Looking to the future: the final part of the Accenture Report Series
The type of future we have depends a great deal on how information is used. It can be used to increase freedom and prosperity or as a control mechanism. It could go either way.
For example; security will continue to be an important aspect of digital technology. But, we must take care regarding who defines security. The powerful tend to define security as that which protects their power base. Sometimes, power bases shouldn’t be protected.
This doesn’t mean that government is intrinsically bad. National administration should encourage business enterprise and ease the use of digital technology by removing antiquated regulations. IT depends on the ability of government to remove those roadblocks that cannot be removed by the private citizen. Government also has a role in establishing digital infrastructure that increases productivity. The interstate highway system in the United States is an excellent hard-tech example of how government can increase productivity by establishing infrastructure. And the same can be done for digital technology.

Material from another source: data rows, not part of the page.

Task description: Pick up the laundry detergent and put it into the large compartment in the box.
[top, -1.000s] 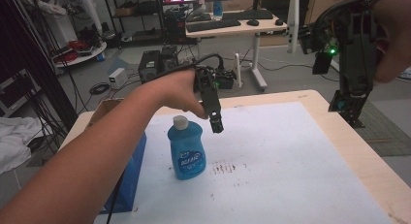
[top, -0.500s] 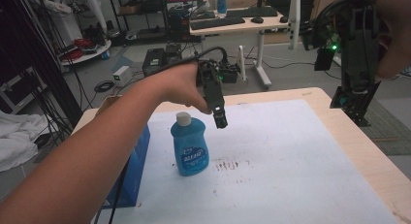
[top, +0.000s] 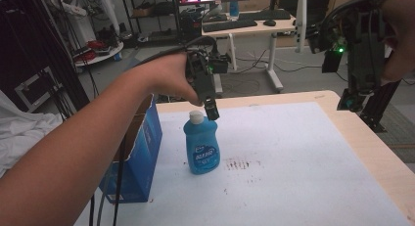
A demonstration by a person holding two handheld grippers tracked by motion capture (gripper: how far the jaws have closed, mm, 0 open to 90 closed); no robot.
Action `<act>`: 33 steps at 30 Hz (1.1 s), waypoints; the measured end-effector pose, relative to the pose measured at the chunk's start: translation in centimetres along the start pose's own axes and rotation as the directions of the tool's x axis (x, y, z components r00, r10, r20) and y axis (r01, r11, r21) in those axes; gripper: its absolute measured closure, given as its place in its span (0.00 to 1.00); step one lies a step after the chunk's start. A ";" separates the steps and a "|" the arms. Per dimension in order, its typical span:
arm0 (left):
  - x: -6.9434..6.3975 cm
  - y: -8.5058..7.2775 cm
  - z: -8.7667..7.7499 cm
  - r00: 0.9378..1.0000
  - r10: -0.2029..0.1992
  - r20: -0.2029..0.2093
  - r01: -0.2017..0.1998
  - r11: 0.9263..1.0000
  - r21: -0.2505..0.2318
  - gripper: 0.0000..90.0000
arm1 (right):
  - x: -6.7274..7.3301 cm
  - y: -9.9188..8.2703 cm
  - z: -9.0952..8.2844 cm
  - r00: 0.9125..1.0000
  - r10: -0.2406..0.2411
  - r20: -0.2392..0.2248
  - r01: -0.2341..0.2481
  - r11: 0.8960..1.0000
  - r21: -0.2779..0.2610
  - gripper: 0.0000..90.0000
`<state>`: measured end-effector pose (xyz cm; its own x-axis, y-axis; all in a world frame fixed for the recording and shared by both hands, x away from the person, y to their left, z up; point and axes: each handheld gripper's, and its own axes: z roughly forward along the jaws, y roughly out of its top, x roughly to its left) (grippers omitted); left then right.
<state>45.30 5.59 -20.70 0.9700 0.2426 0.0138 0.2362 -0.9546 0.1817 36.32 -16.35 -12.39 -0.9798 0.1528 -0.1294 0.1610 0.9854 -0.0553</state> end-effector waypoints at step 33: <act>1.3 -2.6 4.5 0.997 -0.060 0.053 0.058 0.998 0.038 0.03 | -0.2 0.9 0.3 1.000 -0.004 -0.008 0.004 1.000 0.006 0.02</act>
<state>46.24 7.64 -25.56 0.9559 0.2895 -0.0495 0.2936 -0.9449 0.1448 36.72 -15.50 -12.69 -0.9813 0.1490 -0.1216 0.1573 0.9856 -0.0616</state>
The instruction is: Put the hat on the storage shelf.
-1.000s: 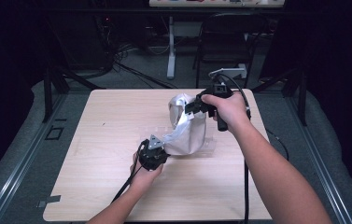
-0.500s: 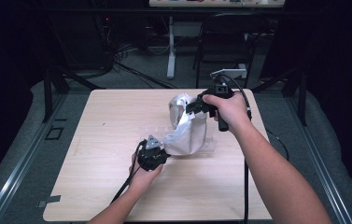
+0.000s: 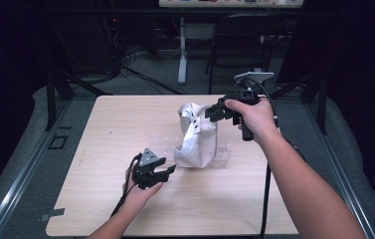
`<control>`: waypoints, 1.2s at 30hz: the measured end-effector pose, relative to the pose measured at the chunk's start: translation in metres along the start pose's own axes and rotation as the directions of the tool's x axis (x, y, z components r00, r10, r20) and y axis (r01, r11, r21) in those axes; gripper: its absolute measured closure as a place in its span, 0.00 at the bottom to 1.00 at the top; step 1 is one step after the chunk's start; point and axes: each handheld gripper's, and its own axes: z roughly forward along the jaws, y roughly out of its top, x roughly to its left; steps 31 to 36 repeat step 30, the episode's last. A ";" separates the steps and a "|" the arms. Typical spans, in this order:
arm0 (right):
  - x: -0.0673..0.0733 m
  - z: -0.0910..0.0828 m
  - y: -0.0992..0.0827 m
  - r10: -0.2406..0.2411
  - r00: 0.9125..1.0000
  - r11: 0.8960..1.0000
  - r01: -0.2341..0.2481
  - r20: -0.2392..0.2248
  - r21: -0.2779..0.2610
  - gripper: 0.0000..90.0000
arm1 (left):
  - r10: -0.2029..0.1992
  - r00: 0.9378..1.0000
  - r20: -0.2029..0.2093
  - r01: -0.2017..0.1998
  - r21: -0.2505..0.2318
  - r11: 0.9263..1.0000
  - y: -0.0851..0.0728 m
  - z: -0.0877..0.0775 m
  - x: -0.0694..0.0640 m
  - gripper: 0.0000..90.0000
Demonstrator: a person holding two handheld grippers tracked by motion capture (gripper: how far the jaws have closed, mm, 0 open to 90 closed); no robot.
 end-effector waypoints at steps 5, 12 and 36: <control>-0.001 -0.008 -0.010 -0.034 0.999 0.999 0.034 0.035 0.005 0.73 | 0.009 1.000 -0.017 -0.008 0.007 1.000 -0.009 -0.019 0.012 0.56; -0.008 -0.009 -0.032 -0.095 0.990 0.996 0.094 0.109 0.011 0.70 | -0.032 0.997 -0.065 0.034 0.028 0.999 -0.033 -0.039 0.034 0.54; -0.061 0.017 -0.084 -0.224 0.942 0.971 0.236 0.249 -0.022 0.61 | -0.034 0.997 -0.074 0.038 0.052 0.998 -0.043 -0.030 0.040 0.51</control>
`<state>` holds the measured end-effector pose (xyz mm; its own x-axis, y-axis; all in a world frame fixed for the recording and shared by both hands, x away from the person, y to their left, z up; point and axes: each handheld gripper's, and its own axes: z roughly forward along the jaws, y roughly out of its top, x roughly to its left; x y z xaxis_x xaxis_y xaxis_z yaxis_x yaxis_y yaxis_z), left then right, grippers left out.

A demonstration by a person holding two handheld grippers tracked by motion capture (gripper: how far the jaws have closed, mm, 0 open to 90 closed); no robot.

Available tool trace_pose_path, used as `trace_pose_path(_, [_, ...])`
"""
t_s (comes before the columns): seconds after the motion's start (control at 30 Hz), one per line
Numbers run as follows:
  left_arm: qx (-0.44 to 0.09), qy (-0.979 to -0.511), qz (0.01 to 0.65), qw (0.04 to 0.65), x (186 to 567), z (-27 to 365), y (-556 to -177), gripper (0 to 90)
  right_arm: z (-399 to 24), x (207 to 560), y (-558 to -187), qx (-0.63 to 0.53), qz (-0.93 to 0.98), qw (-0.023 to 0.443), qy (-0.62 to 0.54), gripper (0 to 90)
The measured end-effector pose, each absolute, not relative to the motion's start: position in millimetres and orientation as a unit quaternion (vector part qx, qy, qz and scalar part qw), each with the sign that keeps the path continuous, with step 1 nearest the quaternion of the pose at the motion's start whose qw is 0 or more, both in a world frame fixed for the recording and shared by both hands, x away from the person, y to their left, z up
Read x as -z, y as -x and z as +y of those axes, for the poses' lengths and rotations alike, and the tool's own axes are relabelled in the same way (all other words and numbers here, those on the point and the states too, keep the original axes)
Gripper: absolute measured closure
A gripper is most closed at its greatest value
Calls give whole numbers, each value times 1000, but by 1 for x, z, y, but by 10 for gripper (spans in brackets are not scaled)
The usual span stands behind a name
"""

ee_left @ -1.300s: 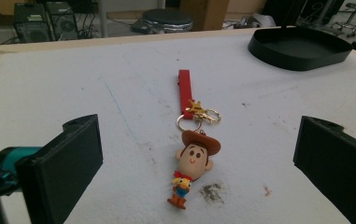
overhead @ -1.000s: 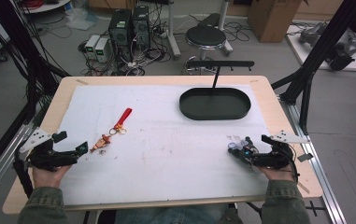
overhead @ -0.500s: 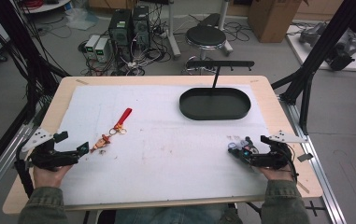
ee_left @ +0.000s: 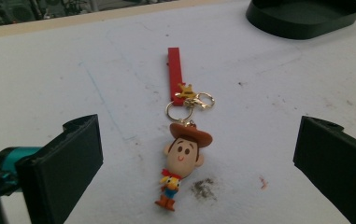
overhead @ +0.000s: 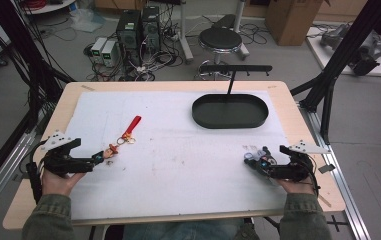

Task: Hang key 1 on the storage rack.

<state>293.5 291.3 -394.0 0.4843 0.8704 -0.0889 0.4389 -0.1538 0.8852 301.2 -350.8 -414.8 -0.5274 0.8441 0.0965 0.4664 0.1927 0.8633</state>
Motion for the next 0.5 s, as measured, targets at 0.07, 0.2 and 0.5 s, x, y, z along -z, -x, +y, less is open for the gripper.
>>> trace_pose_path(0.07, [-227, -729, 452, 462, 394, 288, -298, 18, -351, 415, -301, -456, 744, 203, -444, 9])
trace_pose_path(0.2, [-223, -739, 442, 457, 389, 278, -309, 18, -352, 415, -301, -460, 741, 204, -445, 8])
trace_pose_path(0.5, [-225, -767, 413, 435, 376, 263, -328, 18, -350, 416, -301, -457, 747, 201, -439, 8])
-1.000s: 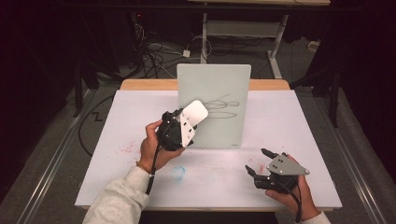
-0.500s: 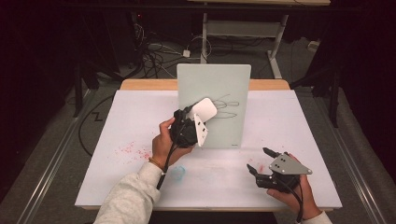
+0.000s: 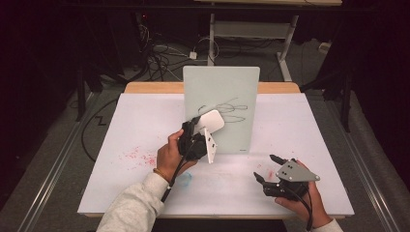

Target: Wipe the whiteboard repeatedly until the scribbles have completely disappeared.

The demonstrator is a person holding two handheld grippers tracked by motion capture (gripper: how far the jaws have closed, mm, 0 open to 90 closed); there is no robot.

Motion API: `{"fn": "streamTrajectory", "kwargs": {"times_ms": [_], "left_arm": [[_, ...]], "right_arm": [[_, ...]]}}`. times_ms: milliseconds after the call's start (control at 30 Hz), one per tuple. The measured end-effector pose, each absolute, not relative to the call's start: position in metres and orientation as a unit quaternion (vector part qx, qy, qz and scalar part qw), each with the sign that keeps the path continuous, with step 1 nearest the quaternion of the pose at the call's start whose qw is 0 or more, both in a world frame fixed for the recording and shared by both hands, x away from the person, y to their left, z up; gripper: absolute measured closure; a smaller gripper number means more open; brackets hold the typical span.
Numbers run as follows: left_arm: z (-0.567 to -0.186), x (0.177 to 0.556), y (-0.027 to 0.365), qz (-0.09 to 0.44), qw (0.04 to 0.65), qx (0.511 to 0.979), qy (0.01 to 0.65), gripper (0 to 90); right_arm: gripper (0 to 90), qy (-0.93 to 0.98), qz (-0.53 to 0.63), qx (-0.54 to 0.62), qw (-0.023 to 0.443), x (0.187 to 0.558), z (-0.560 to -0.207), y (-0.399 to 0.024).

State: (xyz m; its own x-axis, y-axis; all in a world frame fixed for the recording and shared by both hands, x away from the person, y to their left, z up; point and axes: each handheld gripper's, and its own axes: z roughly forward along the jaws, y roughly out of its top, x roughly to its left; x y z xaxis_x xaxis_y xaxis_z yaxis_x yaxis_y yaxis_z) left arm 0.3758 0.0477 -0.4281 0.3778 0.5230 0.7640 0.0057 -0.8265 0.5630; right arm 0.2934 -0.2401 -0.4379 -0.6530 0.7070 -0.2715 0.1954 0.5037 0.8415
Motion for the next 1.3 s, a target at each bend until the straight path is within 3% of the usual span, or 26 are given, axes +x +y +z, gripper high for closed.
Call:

Digital technology is also changing the playing field. At this moment. IT is chipping away at the mega-corporation. For example; outsourcing was originally started as a way for large corporations to save money, and the practice continues to expand as a business model, but not in the way it was originally intended. If the trend continues, then the future points to smaller, more specialized companies coming together to work on a project by project basis. Digital technology may cause the practice of outsourcing to become a very disruptive model that actually undermines "big business."
The Internet is the great equalizer and the unfettered distribution of information means that organizations, whether public or private, are finding it increasingly difficult to isolate people within restrictive information bubbles. While this bodes well for democracy, it does mean that the average individual will need to take more responsibility in the future. It's becoming less and less possible to simply follow groupthink. The Internet's ability to easily provide contradictory information means that it is the destroyer of ideologies.
Digital technology is not going away and its continued use and acceptance are changing society at an exponential rate. It has reached a point where we cannot predict what society will look like a century from now. Nevertheless, what society will become is up to us.